Resources are data the host can read and attach to context — a file, a database row, a URL — without the model “calling” anything. They’re closer to attachments than actions.
Prompts are reusable, parameterised templates the server exposes, so a host can offer “use this server’s recommended workflow” rather than the model improvising one from scratch.
Most servers people build start with tools alone, and that covers the great majority of real use cases — resources and prompts matter most once you’re exposing a server to multiple different hosts with different needs.
The Trust Boundary You Cannot Skip
An MCP server runs arbitrary code with whatever permissions you grant it, and its output becomes part of the model’s context — which means a malicious or compromised server can attempt prompt injection through a tool result, not just through user input. Two practical rules follow directly from that:
Only install MCP servers from sources you trust, the same way you’d vet any dependency that executes code on your machine — a server is not sandboxed by the protocol itself.
Treat tool output, not just tool input, as untrusted text if the server reads from anywhere outside your control (a web page, a third-party API, a shared file).
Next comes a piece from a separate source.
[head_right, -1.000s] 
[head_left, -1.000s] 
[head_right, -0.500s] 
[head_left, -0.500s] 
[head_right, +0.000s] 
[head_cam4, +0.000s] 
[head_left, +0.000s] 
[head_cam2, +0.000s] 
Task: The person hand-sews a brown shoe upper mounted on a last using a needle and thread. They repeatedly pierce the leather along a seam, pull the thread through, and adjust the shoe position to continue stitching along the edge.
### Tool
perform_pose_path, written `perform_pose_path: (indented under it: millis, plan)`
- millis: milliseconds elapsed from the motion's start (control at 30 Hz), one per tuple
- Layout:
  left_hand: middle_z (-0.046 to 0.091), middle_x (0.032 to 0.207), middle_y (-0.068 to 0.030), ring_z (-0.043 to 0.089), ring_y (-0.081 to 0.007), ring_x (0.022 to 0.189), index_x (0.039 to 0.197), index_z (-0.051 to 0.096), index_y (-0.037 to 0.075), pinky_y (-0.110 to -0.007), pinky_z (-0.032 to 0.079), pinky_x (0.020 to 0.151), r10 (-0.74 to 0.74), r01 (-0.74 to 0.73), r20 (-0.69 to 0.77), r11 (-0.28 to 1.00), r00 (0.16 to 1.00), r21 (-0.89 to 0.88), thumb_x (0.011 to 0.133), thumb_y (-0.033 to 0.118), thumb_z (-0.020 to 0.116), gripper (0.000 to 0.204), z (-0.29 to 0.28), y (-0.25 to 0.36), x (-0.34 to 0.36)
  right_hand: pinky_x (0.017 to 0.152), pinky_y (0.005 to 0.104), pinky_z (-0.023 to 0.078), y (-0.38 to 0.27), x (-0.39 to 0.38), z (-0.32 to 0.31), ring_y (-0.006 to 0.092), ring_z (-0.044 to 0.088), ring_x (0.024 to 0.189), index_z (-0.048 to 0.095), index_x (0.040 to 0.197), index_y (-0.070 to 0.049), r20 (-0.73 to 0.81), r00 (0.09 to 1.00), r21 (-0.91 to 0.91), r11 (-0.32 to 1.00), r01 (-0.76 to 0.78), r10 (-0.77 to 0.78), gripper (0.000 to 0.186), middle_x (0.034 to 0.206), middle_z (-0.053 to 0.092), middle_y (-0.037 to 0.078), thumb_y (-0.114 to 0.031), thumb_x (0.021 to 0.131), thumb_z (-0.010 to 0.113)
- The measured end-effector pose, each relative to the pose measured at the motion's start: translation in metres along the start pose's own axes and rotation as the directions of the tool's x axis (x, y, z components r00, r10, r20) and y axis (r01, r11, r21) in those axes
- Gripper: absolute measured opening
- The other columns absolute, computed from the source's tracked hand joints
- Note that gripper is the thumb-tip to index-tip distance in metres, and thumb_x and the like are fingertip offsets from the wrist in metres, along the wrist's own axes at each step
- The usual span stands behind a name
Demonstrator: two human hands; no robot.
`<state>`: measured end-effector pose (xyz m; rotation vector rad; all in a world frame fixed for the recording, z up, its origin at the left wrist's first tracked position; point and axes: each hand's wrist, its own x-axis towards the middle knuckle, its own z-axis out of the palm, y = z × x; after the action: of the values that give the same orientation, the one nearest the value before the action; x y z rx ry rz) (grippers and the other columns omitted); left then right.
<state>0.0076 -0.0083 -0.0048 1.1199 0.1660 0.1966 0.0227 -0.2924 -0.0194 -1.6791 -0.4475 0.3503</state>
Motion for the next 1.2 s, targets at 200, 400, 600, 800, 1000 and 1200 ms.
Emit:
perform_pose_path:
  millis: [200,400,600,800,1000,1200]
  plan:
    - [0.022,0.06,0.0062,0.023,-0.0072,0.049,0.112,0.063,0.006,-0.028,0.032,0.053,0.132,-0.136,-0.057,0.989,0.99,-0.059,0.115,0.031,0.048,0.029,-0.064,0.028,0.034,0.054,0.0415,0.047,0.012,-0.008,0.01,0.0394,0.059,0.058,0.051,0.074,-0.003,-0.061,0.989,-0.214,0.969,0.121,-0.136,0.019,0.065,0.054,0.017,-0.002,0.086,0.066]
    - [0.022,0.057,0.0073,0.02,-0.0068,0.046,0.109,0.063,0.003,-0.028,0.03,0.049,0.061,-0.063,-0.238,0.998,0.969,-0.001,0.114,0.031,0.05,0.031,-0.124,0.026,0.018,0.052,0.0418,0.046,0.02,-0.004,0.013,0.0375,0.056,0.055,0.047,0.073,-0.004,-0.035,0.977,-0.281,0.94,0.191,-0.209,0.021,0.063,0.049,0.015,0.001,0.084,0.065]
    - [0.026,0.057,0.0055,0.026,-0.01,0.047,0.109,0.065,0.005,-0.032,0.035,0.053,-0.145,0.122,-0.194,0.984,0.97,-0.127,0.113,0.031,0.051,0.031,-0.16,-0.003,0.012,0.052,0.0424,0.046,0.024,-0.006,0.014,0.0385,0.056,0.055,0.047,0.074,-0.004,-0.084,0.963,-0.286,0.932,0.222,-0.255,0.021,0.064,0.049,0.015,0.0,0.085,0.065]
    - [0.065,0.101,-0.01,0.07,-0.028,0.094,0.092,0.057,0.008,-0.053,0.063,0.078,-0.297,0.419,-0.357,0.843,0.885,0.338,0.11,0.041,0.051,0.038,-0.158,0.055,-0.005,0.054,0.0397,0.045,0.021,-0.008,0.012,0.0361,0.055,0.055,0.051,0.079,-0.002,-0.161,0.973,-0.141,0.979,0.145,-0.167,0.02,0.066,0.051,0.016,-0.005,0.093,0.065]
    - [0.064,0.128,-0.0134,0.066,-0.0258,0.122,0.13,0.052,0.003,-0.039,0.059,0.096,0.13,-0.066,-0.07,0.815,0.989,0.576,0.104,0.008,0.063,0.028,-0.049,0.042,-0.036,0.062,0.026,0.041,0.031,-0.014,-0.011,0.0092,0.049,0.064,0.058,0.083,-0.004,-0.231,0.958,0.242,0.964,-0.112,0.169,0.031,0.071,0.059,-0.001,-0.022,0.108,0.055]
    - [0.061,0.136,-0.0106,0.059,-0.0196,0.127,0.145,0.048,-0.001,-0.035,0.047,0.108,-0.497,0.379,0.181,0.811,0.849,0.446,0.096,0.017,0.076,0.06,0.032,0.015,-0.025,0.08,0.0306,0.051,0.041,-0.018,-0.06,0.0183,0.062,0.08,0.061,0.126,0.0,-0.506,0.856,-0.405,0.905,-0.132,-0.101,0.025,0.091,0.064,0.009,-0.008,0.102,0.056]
A tool that fetches a webpage and returns its content is handing the model text that page’s author wrote, and the model has no inherent way to distinguish “data to summarise” from “instructions to follow” unless the host and server are designed with that distinction in mind.
This is the same reasoning that applies to any plugin architecture that grants code execution — MCP didn’t invent the problem, but its growing adoption means more people are wiring untrusted tools into models for the first time, often without realising the trust boundary has moved.
Where This Goes Next
MCP’s real value shows up once you have more than one server. A single host — Claude Desktop, Claude Code, a custom agent — can run a filesystem server, a database server, and a domain-specific server like the H3 one above simultaneously, and the model composes calls across all of them using the identical protocol each time. That composability, more than any individual feature, is why MCP spread as fast as it did: the cost of adding a new capability to an AI application dropped from “write a custom integration” to “point the host at a server.”